During the dinner Webb, the longest-serving minister in this role since its introduction, spoke not only about these topics but also covered small pension pots and defined ambition plans. While he is proud of achieving the triple lock for State pensions, he admitted that the increase to the state pension age had been a more difficult process and that, in an ideal world, could have been carried out more gradually.

With representatives in the room spanning a wide spectrum of money media – from the Daily Mail to The Guardian – this also meant the journalists present had the opportunity to provide the minister with a flavour of the sorts of pensions queries that populate their respective postbags.

A recurring, if unsurprising, theme is just how complicated pensions are to members of the public. From the way schemes are structured, to the jargon bandied about by the financial services industry the whole sorry result is that people (even ones who are trying really hard to understand how their pensions work) often end up clueless about whether they are receiving value for money from their retirement plans.

Where there is complexity then there is also avoidance. One money editor present pointed out that while the number of online comments relating to the pensions stories he runs is on the up, the totals are as nothing compared with other finance-related (subjects such as buy-to-let).
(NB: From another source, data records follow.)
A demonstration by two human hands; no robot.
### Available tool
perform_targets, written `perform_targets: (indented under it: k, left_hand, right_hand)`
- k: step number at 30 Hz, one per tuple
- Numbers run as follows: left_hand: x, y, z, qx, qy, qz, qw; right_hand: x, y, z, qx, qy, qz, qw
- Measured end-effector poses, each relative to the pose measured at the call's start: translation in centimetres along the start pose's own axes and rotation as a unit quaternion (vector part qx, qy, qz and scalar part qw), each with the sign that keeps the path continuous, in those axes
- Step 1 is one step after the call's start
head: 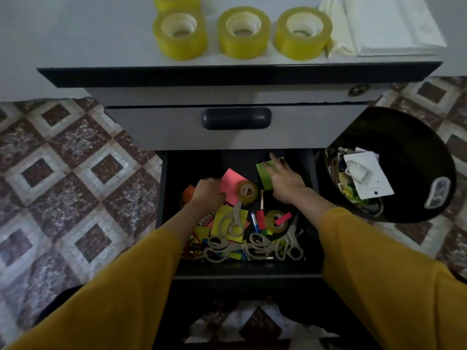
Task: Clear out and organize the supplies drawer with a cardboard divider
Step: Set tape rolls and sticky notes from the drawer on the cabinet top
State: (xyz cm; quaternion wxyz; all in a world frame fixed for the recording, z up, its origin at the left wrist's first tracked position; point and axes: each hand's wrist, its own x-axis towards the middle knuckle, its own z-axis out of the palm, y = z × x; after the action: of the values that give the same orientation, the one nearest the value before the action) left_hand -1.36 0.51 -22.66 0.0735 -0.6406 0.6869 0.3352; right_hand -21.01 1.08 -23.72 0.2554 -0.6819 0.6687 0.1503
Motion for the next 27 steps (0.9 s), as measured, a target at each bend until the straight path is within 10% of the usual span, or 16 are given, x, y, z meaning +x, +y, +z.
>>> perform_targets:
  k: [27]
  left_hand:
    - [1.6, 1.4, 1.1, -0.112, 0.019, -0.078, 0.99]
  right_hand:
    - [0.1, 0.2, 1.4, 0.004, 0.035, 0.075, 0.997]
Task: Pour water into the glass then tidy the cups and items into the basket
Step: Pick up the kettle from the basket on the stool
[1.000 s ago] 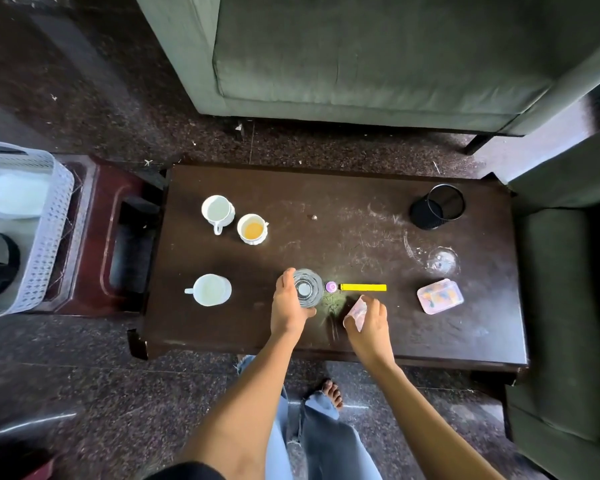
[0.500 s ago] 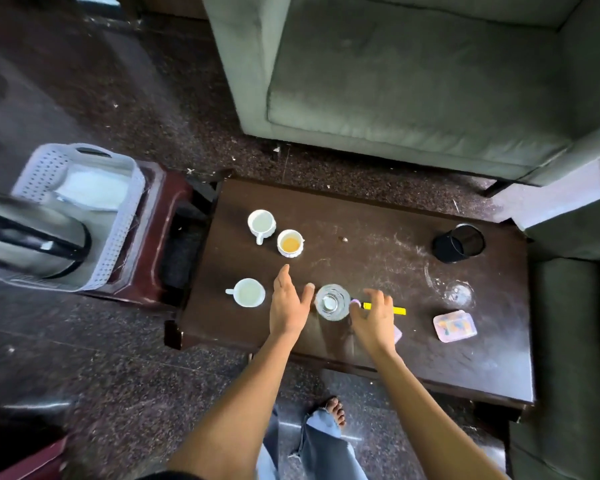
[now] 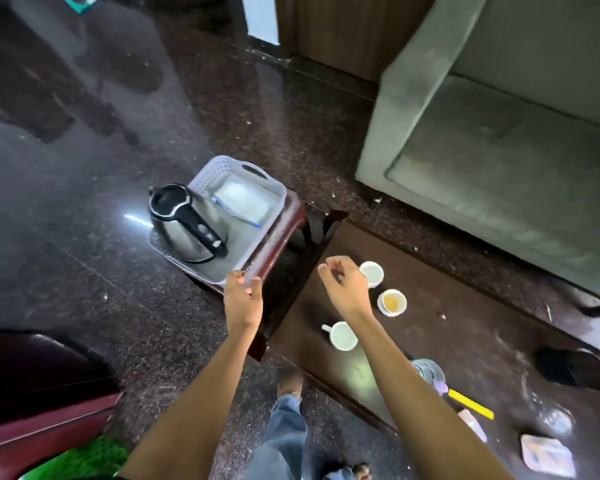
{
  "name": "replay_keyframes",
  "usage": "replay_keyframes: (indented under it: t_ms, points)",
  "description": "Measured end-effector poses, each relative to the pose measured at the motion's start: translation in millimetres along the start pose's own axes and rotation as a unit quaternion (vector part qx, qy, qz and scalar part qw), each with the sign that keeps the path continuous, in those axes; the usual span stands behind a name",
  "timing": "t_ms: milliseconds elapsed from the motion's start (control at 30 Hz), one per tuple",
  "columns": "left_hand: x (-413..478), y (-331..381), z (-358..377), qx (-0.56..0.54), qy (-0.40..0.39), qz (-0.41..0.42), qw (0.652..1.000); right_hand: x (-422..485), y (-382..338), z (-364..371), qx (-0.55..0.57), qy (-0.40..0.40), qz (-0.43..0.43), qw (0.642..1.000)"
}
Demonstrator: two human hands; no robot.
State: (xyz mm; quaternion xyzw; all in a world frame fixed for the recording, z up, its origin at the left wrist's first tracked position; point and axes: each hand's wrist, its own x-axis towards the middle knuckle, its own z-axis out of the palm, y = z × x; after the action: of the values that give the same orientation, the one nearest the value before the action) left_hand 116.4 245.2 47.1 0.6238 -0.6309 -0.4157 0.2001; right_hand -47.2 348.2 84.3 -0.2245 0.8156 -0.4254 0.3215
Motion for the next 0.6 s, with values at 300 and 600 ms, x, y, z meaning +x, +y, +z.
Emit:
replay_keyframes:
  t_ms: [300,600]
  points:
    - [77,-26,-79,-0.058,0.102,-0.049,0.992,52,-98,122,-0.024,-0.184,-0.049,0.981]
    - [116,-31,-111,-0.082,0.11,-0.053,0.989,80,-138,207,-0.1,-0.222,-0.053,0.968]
Inter-generational issues and the trust that people of different ages actually allocate to the importance of a pension product in funding a satisfactory level of retirement income also emerged.

The conversation also produced some interesting suggestions. For example, to avoid any question of conflict why didn’t the Government simply prevent customers from taking out their annuity at retirement with the same provider with whom they’d built up their pension fund?

At the same time, what about considering the creation of a central provider of annuities? And how about producing an advertising campaign which outlines, realistically, the levels of income you can expect from your pension when retirement day arrives.

As you would hope, the minister listened politely to these and other suggestions. What’s more, in Steve Webb the pensions world has a government minister who at least understands the issues underpinning this fiendishly complicated area inside out; not an observation you’d aim at all of his predecessors.

Advertising campaigns cropped up more than once during the evening. Webb mooted that viewers could expect to see a new phase in the ‘I’m in’ auto-enrolment advertising campaign. So don’t fret if you’re getting a little jaded about watching the likes of Dragon’s Den star Theo Paphitis talking up the benefits to workers of being auto-enrolled into a works pension. In fact, Webb pointed out, that’s probably a good thing. Watch this space for developments.